Amsterdam, Sunday, the final night. Passable pub, can’t complain but for the 2k ISK double Jameson. Suggestion: use that money to fix your damn bathroom.
Gang Related sported a front line of four with high-strapped electric guitars and one low-slung bass. Two mics for twin lyrics, another for English banter (and introducing themselves as Kraftwork, and expecting a full house – points for being funny). They launched into casual but energetic West Coast U.S.A. surf-tinged rock, like Pavement’s grandchildren with anthemic yelling in place of song dynamics. They finally deviated from a constant tempo on their second-to-last and strongest song of the night — a little contrast is always nice for keeping a festival-weary crowd on its toes.

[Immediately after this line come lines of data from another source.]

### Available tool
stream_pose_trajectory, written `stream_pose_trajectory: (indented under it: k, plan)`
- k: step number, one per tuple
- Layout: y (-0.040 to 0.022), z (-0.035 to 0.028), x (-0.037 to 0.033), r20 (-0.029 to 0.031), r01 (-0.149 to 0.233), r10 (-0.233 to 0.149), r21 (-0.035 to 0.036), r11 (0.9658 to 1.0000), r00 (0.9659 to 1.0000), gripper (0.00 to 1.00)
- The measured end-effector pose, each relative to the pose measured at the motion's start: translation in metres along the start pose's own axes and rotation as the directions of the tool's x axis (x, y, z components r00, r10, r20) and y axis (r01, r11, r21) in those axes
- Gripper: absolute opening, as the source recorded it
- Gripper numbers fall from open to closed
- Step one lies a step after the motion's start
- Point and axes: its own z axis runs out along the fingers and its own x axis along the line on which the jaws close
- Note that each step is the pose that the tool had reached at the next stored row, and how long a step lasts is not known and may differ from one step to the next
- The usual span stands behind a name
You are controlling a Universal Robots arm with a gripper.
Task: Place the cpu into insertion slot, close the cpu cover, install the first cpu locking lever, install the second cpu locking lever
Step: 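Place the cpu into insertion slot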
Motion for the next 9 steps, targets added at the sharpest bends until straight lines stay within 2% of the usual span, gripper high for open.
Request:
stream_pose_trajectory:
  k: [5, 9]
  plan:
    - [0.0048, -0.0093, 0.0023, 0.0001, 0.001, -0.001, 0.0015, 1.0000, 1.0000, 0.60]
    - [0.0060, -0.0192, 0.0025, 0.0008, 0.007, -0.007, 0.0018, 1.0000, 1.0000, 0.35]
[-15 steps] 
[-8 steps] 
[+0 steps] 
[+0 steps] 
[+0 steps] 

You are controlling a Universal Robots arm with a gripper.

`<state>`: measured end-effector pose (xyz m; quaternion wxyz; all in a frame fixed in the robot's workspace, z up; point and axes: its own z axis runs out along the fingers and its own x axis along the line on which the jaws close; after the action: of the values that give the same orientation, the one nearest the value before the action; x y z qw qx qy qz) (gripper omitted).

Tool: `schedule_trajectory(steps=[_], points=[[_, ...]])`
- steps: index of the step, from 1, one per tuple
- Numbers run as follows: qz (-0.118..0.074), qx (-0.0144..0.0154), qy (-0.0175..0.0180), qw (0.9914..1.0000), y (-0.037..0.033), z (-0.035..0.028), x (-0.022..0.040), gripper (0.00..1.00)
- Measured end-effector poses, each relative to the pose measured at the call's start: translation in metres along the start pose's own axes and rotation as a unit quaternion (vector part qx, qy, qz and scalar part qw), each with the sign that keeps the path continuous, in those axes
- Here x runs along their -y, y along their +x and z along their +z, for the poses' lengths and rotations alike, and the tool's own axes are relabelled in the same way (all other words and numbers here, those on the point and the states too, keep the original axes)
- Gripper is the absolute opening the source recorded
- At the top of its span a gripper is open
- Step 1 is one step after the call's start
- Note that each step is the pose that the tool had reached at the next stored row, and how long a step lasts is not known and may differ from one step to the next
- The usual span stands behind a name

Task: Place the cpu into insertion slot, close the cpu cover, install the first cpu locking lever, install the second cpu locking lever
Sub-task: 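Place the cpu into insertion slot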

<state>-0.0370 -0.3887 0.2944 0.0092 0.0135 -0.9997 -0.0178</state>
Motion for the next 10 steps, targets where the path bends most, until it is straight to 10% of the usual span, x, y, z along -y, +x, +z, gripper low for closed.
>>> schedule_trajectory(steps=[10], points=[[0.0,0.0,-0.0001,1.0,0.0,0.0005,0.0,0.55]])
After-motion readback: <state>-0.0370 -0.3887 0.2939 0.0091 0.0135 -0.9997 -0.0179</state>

They threw in a few nice chord changes and shuffling tempo shifts, some positive vibes, and called it a night. Not half-bad, lads.
The room filled fully for Oyama, chatter slow to hush over the quintet’s slow-building drone. Mallet-muted drums plodding along under Júlía’s tempo-locked syllables spelled out dark and sleepy shoegaze, resonant like cold wind through winding canyons, punctuated by the occasional rock slide break down. A midpoint rock-out gets the crowd bouncing—the band may be known for slow, but tonight their strong moments were these sporadic outbursts. The sound quality was passable, though I’m not sure the system was up to Oyama’s miniature wall of sound, or that the band could quite hear itself to harmonise. Perhaps a little more sedate than usual after playing every night of the festival (again!), they closed with a fit of cacophonous sludge and tired smiles.
Æla greeted us with spastic shouts and haphazard vocals, underpinned by rolling tempo shifts and jangling guitar played by an already tall man standing on a stool. Their music is enjoyably angular, synchronised anarchy that refuses to stay put for long, with a jester bassist who has a penchant for mocking the frontman’s singing — you have to enjoy a talented band that doesn’t take themselves too seriously. The musical chaos plateaued via their antics — the singer leaps up onto a chair, wearing less clothing as the set progressed. He took off his shirt to reveal a lamé cummerbund, and took his pants down to reveal a fluorescent tutu. A guitar remote enabled him to stroll around the crowd, and then up onto the bar, the industrial lamps clanging along with his strumming, culminating a surprise shoulder ride back to the stage. His second offstage adventure featured a break from playing for a shot of Topas. Fun as it was, Halli claimed the previous night’s show trumped this one, thanks to an over-enthusiastic fan who jumped onstage and proceeded to æla all over their pedals. Who knew the Icelandic word for “puke” would be so fun say?
The Vintage Caravan purged the venue of anyone unserious about sucking the marrow out of god’s night, and packed it quick with those who needed to end Airwaves with a bang. Shred, wail, shout and steel, speaker stacks on tilt, devil horns springing up from the fully stoked room… “Expand your mind. EXPAND YOUR MIND!” Óskar’s hip-length hair arcing through the air, Alexander high-fiving the front row between riffs, when he wasn’t holding it down from within the crowd. Guðjón’s unrelenting rhythm had even security nodding their heads. Three separate mosh pits steamed up the windows—one threatening to take out the slot machines at the back. There’s no need for fancy stage lights with a band this manic and an audience this hyped. Rad set. Night done. Festival finished. I am satisfied.